Nanoparticle transport across the blood brain barrier increases with Alzheimer's and age, study finds

Neurodegenerative disorders such as Alzheimer's disease affect more than 270 million people worldwide. AD is the leading cause of dementia, resulting in memory loss due to atrophy of neurons in the hippocampus, which is the part of the brain that regulates learning and memory.

Nanoparticles designed to carry drugs have emerged as a strategy for treating different diseases, but in the context of neurodegenerative disease, much of the research has focused on developing strategies for getting nanoparticles across the blood-brain barrier and into targeted regions of the brain.

In a new study, an interdisciplinary team of researchers at the University of Illinois Urbana-Champaign have developed nanoparticles that are able to selectively bind to activated astrocytes and microglia cells that mediate brain inflammation in AD and found that both AD and aging strongly affect the ability of nanoparticles to cross the BBB and localize to the hippocampus.

The BBB consists of a network of blood vessels surrounding the brain that tightly regulate what molecules (including drugs) can enter the brain. The BBB makes it difficult for nanoparticles carrying drugs to enter the brain, although nanoparticles can prevent the drugs from being "washed away" or losing their activity along the way when passing through the BBB. However, research has suggested that the BBB weakens with AD and age.

This inspired a team of researchers led by Joon Kong (M-CELS leader/EIRH/RBTE), a professor of chemical and biomolecular engineering, and Hee Jung Chung (M-CELS), an associate professor of molecular and integrative physiology, to synthesize a nanoparticle that could take advantage of this compromised BBB, and bind specifically to reactive astrocytes and microglia cells in the hippocampus of AD affected individuals.

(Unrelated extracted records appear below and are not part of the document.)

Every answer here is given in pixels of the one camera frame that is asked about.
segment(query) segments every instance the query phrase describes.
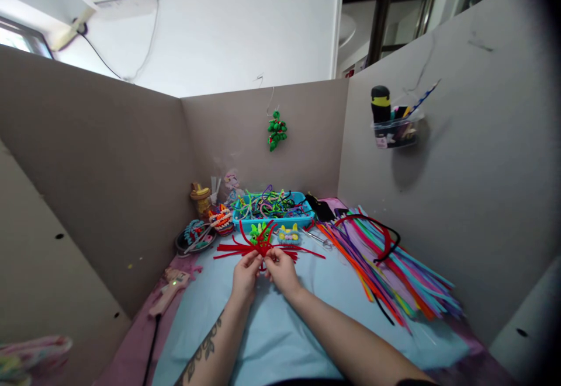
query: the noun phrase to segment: green pipe cleaner craft
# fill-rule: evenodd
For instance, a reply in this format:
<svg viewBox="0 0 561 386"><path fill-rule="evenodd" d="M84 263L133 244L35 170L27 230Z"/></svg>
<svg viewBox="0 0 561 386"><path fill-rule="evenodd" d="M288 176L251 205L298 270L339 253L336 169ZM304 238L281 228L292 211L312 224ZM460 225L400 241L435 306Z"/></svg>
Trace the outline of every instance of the green pipe cleaner craft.
<svg viewBox="0 0 561 386"><path fill-rule="evenodd" d="M279 120L281 114L278 110L273 112L273 120L269 121L269 132L273 132L271 136L269 136L269 151L272 152L275 150L276 146L282 140L286 139L286 123L283 120Z"/></svg>

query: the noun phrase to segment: wall-mounted pen holder
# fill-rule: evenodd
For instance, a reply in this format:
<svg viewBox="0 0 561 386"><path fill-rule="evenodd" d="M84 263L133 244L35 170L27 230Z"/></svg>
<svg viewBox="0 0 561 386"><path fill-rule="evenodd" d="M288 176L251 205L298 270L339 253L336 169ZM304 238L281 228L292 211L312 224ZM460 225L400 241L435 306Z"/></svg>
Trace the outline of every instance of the wall-mounted pen holder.
<svg viewBox="0 0 561 386"><path fill-rule="evenodd" d="M417 142L417 124L425 117L416 111L405 119L388 120L372 123L376 137L376 146L380 149L408 147Z"/></svg>

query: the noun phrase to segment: gray cardboard wall
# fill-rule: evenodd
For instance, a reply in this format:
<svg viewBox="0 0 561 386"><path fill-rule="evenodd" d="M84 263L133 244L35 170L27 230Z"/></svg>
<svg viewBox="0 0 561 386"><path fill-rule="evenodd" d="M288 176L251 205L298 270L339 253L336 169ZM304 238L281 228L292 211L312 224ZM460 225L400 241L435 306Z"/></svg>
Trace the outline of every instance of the gray cardboard wall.
<svg viewBox="0 0 561 386"><path fill-rule="evenodd" d="M0 63L0 136L132 317L194 216L181 102L5 46Z"/></svg>
<svg viewBox="0 0 561 386"><path fill-rule="evenodd" d="M183 98L201 183L236 168L241 187L252 192L271 183L336 196L347 85L339 79L276 87L269 114L280 105L288 137L273 152L266 115L272 88Z"/></svg>
<svg viewBox="0 0 561 386"><path fill-rule="evenodd" d="M539 0L484 0L438 27L419 91L442 81L425 102L416 147L376 148L369 96L375 85L394 98L414 87L431 34L349 82L340 199L394 227L414 256L453 281L487 345L559 238L559 75L549 25Z"/></svg>

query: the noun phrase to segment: hand
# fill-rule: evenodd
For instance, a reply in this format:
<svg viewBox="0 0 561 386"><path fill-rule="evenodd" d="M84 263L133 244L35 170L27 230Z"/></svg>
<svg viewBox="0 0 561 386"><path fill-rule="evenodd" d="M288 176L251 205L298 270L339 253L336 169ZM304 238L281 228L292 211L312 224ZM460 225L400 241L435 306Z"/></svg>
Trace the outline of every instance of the hand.
<svg viewBox="0 0 561 386"><path fill-rule="evenodd" d="M292 258L277 248L270 249L265 256L265 277L276 285L288 300L302 289Z"/></svg>
<svg viewBox="0 0 561 386"><path fill-rule="evenodd" d="M259 276L259 266L263 257L252 251L245 255L234 268L232 299L251 304L255 298L255 279Z"/></svg>

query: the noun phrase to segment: light blue cloth
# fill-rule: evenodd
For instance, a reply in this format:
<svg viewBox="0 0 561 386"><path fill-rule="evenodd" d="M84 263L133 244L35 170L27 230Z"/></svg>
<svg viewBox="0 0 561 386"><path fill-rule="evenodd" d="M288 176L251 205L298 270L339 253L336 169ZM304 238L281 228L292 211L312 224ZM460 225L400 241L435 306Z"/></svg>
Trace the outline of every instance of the light blue cloth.
<svg viewBox="0 0 561 386"><path fill-rule="evenodd" d="M236 240L244 243L239 234ZM203 272L183 295L153 386L174 384L228 301L234 266L240 257L214 260L213 256L223 254L216 252L220 241L232 244L231 238L218 238L197 261ZM296 272L302 285L374 331L417 367L449 367L468 355L466 343L444 322L410 321L412 336L397 323L391 326L378 305L368 301L354 269L336 249L325 251L309 237L303 238L302 247L326 257L298 253ZM302 377L342 375L280 292L261 276L230 384L263 386Z"/></svg>

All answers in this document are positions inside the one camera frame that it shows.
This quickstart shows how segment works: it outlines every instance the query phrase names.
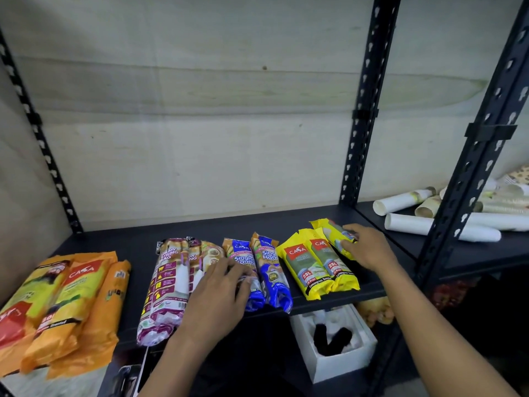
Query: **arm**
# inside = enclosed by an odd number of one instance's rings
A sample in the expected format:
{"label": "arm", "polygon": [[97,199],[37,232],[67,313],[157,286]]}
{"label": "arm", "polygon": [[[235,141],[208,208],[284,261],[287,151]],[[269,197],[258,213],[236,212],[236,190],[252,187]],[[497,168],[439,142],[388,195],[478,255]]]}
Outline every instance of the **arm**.
{"label": "arm", "polygon": [[139,397],[189,394],[209,352],[242,319],[250,294],[250,278],[241,284],[236,296],[235,289],[243,274],[250,275],[251,269],[228,259],[208,268],[189,298],[182,324],[168,340]]}
{"label": "arm", "polygon": [[415,366],[432,397],[517,396],[498,372],[450,325],[409,278],[379,231],[344,226],[359,242],[342,241],[382,281]]}

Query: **orange garbage bag package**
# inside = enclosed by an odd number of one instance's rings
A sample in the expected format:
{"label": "orange garbage bag package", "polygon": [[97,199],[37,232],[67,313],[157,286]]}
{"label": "orange garbage bag package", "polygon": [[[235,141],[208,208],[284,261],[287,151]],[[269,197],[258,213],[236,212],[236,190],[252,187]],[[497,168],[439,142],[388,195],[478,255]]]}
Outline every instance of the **orange garbage bag package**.
{"label": "orange garbage bag package", "polygon": [[77,262],[74,259],[55,303],[44,316],[33,342],[24,353],[20,364],[22,373],[29,373],[37,366],[48,365],[78,348],[78,337],[83,324],[109,266],[116,261],[115,252],[101,253],[88,262]]}
{"label": "orange garbage bag package", "polygon": [[53,361],[47,379],[77,376],[94,371],[112,361],[117,342],[117,327],[129,283],[130,263],[114,263],[109,268],[92,311],[79,337],[79,348]]}
{"label": "orange garbage bag package", "polygon": [[44,260],[0,311],[0,377],[17,371],[44,315],[68,275],[74,255]]}

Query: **metal shelving unit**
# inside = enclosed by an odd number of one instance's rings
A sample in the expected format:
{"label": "metal shelving unit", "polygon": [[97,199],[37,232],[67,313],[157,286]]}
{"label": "metal shelving unit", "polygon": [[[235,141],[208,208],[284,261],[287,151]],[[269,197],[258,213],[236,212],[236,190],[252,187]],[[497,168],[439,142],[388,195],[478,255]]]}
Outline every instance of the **metal shelving unit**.
{"label": "metal shelving unit", "polygon": [[[61,179],[59,168],[55,164],[44,137],[43,122],[31,103],[0,31],[0,57],[34,130],[72,228],[72,236],[57,248],[56,253],[116,250],[121,259],[128,259],[133,263],[129,289],[137,290],[137,292],[129,292],[124,304],[118,334],[121,340],[118,345],[119,349],[135,346],[136,327],[144,293],[148,288],[155,264],[156,241],[171,235],[193,235],[221,243],[224,236],[244,239],[258,229],[268,236],[284,240],[299,228],[307,226],[308,220],[316,218],[328,217],[339,223],[357,222],[364,226],[373,226],[386,233],[400,264],[425,292],[440,281],[496,272],[529,261],[529,244],[524,234],[504,234],[502,241],[497,244],[472,245],[458,242],[459,233],[473,209],[481,186],[488,178],[505,141],[510,139],[516,129],[516,118],[528,94],[529,0],[524,0],[520,6],[519,14],[476,120],[467,128],[466,144],[428,236],[385,231],[384,219],[373,212],[372,203],[357,203],[374,120],[378,115],[378,100],[399,5],[400,0],[374,0],[357,100],[352,112],[350,147],[347,152],[337,205],[87,233],[83,232],[66,186]],[[324,296],[320,301],[310,302],[305,300],[298,287],[295,286],[290,273],[285,270],[289,283],[292,285],[294,298],[292,314],[337,307],[384,295],[380,281],[373,273],[355,262],[349,261],[347,264],[357,274],[361,290],[332,293]],[[252,320],[252,318],[262,320],[267,316],[281,318],[286,317],[286,314],[280,310],[264,309],[248,314],[245,320]],[[362,386],[352,390],[368,396],[380,395],[384,388],[388,368],[392,364],[396,351],[402,346],[402,342],[400,329],[394,323],[379,340],[371,367],[367,371],[357,371],[357,373],[341,376],[340,382],[354,380]],[[297,353],[294,351],[293,354],[295,355],[293,361],[299,361],[299,351]],[[302,374],[300,376],[298,376],[299,379],[306,380]],[[322,388],[314,387],[310,390],[304,389],[303,392],[314,395],[318,394],[317,390],[320,389]]]}

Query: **white foam box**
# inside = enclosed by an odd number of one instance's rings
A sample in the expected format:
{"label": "white foam box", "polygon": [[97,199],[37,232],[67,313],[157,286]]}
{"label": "white foam box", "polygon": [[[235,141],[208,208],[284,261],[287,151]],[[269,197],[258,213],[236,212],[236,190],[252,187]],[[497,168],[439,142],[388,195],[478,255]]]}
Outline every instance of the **white foam box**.
{"label": "white foam box", "polygon": [[352,330],[353,337],[341,354],[330,357],[320,355],[314,346],[315,325],[312,318],[309,317],[310,314],[301,314],[290,318],[290,324],[312,383],[318,383],[368,366],[377,345],[377,339],[371,329],[367,327],[352,304],[334,310],[340,310],[342,326]]}

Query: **hand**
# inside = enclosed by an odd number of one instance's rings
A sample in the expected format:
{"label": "hand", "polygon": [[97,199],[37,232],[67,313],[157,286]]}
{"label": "hand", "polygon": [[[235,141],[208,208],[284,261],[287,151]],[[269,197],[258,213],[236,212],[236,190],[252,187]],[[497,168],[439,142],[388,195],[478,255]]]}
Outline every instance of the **hand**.
{"label": "hand", "polygon": [[380,274],[380,270],[397,263],[397,257],[380,231],[359,224],[347,224],[343,228],[358,234],[358,242],[342,241],[343,249],[350,252],[366,269]]}
{"label": "hand", "polygon": [[251,278],[241,283],[236,296],[235,290],[239,278],[251,274],[250,267],[232,259],[222,258],[211,265],[191,294],[175,335],[185,334],[209,353],[242,319]]}

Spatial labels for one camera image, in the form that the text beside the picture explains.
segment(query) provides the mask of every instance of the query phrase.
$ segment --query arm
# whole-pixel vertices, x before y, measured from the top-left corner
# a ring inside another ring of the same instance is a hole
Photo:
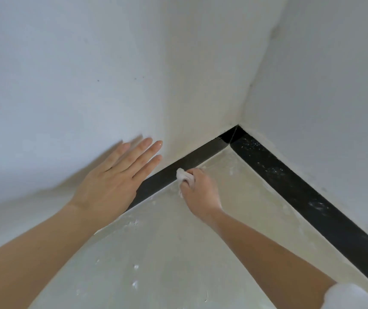
[[[191,212],[228,245],[278,309],[320,309],[326,291],[336,282],[329,276],[244,223],[221,207],[215,182],[199,169],[195,186],[181,184]]]
[[[0,308],[27,308],[60,268],[99,229],[118,218],[160,163],[162,142],[124,143],[92,170],[58,213],[0,247]]]

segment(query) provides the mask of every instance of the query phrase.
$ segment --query left hand
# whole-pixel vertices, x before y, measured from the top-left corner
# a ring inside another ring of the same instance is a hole
[[[102,164],[85,177],[63,209],[75,209],[96,230],[117,219],[135,198],[140,184],[162,159],[161,155],[151,159],[162,146],[162,141],[151,145],[152,141],[151,138],[142,140],[121,160],[120,157],[131,144],[119,145]]]

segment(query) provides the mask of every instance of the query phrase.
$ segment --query white wall
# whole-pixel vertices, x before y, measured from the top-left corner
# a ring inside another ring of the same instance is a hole
[[[242,126],[368,233],[368,0],[290,0]]]
[[[121,139],[160,170],[236,125],[285,1],[0,0],[0,244]]]

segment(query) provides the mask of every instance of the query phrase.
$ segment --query floor
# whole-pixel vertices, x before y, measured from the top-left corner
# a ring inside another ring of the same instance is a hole
[[[202,166],[223,208],[339,282],[368,280],[230,147]],[[31,308],[274,308],[176,182],[99,231]]]

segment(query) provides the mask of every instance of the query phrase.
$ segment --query white sleeve
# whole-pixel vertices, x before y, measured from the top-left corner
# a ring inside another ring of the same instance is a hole
[[[355,284],[336,284],[325,293],[321,309],[368,309],[368,293]]]

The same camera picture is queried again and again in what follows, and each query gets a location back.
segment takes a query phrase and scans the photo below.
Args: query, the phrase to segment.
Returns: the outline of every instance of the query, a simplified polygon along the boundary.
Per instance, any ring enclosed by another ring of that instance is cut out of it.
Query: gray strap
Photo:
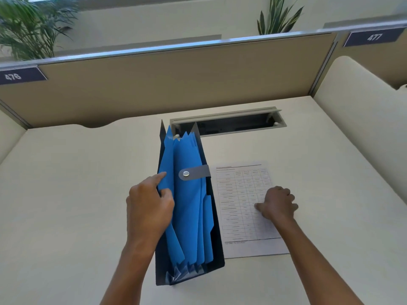
[[[209,166],[202,165],[198,167],[182,169],[178,173],[178,176],[181,180],[184,181],[206,178],[207,176],[210,176]]]

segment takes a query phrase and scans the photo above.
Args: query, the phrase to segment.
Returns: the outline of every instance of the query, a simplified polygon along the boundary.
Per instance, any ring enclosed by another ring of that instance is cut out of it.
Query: white desk
[[[156,173],[160,122],[276,106],[286,128],[202,138],[210,165],[267,161],[296,219],[366,304],[407,299],[407,206],[311,97],[29,130],[0,166],[2,304],[97,304],[126,240],[130,186]],[[307,304],[289,255],[230,259],[142,304]]]

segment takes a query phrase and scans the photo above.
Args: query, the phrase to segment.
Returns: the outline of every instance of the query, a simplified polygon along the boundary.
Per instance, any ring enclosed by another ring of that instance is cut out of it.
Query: number sign
[[[349,34],[344,47],[395,42],[405,28],[356,31]]]
[[[0,71],[0,85],[47,80],[37,66]]]

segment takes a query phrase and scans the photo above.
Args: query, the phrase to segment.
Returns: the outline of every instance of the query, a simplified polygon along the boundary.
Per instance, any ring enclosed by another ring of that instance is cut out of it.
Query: person's right arm
[[[307,238],[294,220],[298,205],[289,189],[267,191],[256,209],[271,220],[285,241],[311,305],[363,305],[352,289]]]

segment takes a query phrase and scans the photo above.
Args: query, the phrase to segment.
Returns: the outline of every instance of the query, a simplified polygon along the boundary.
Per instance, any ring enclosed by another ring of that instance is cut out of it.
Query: blue folder
[[[173,139],[161,123],[158,190],[174,197],[173,218],[155,250],[156,284],[174,285],[225,265],[209,169],[196,123]]]

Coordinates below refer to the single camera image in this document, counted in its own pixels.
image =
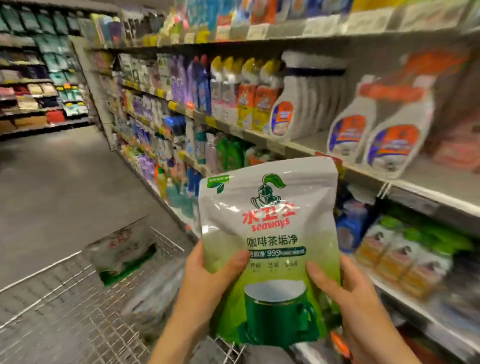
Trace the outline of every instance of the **shopping cart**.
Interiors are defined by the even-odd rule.
[[[162,264],[189,253],[152,231],[155,256],[110,287],[78,252],[1,290],[0,364],[146,363],[152,347],[120,311],[132,290]],[[197,348],[200,355],[221,356],[224,364],[240,362],[243,348],[220,338],[206,343]]]

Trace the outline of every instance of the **floor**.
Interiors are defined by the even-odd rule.
[[[0,288],[149,215],[186,235],[94,126],[0,143]]]

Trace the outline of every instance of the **green package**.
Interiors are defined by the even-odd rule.
[[[250,261],[225,293],[212,333],[235,343],[288,347],[340,324],[338,307],[309,279],[316,262],[340,282],[333,208],[338,172],[328,157],[269,162],[205,178],[200,216],[205,268],[239,250]]]

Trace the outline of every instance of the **finger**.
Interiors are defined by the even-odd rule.
[[[204,241],[200,239],[187,258],[186,268],[204,266]]]
[[[235,280],[245,269],[250,260],[248,250],[240,250],[230,258],[225,266],[214,274],[217,285],[222,293],[227,289],[231,282]]]
[[[346,300],[345,291],[333,279],[327,275],[314,262],[307,262],[307,273],[315,285],[325,292],[332,300],[339,305]]]
[[[357,286],[373,288],[370,277],[366,276],[353,260],[346,255],[340,256],[340,267],[343,271],[343,279],[350,289]]]

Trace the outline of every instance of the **mug image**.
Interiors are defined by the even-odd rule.
[[[268,280],[244,288],[247,321],[239,327],[242,342],[286,348],[319,337],[317,315],[301,280]]]

"I think people have overlooked how the vascular permeability of the BBB changes with AD pathology," said Kong. "We thought, instead of putting peptides or proteins onto nanoparticles that can help them penetrate the BBB, as others have done, let's just make the nanoparticles small enough that they can take advantage of the leaky BBB and engineer these particles in a way that lets them remain in the brain in a stable manner."

The nanoparticles are designed to bind to CD44, a cell surface protein that is produced by reactive astrocytes and microglia cells, more than neurons, especially during neuroinflammation, a hallmark of AD-afflicted brain regions such as the hippocampus. The advantage of nanoparticles binding to these CD44-expressing cells is that the nanoparticles are retained longer in the hippocampus rather than quickly being washed out, according to Kong.

The researchers injected the CD44-seeking nanoparticles into both older and younger mice that either had AD or were healthy. They then looked at the distribution of nanoparticles in the hippocampus across the treatments.

In the hippocampi of AD mice, they found high concentrations of nanoparticles regardless of age, though older AD mice had stronger concentrations than younger AD mice. The researchers say this was predicted and further demonstrates that the BBBs of those with AD are considerably weakened. Not only were the nanoparticles able to penetrate the BBB, but they were also retained for longer in the hippocampus, for at least 2 hours post-injection, with preliminary data suggesting even longer retention.

In the brains of healthy young mice, no nanoparticles were found, meaning that their BBBs were intact. However, to the team's surprise, they found a significant amount of nanoparticles in the brains of healthy older mice, suggesting that the BBB weakens considerably with increasing age, even in those without AD.

"This finding was surprising because the older mice in this study are equivalent to a human age of only about 60 years old," said Chung. "We knew there would be some leakiness of the BBB with age, but we thought there would be much less penetration of nanoparticles into the brain than we found. This highlights that there is age-dependent and disease-dependent penetration of the nanoparticles across the BBB to deep brain regions affected by AD."

"This study offers valuable insights into advancing our understanding of nanoparticle transport to the brain in aging and Alzheimer's patients," said Kai-Yu Huang, a graduate student in Kong's lab. "It prompts us to think about the future strategies for the development of nano-scale drug carriers to target inflamed brain cells across different phases of aging-related brain disorders."

According to the researchers, the next step is to try adding candidate drugs to the nanoparticles and see whether they could improve cognition and memory in AD mouse models.

They are also planning to measure how long their nanoparticles can be retained in the brain, which could help provide longer and more consistent drug delivery to patients treated with nanoparticles in the future. The team hopes this finding will provide a guideline for how to design drug carriers in the future for treating diseases, both within the brain and beyond.

"This extends beyond just the brain because this technology can be used for other diseases, not just brain disease," said Chung. "By modifying the surface moiety of nanoparticles, we can directly target different organs, given we know something specific to target within those organs. The use of nanoparticles in medicine has broad and innovative applications."

The paper is published in the journal Nano Letters.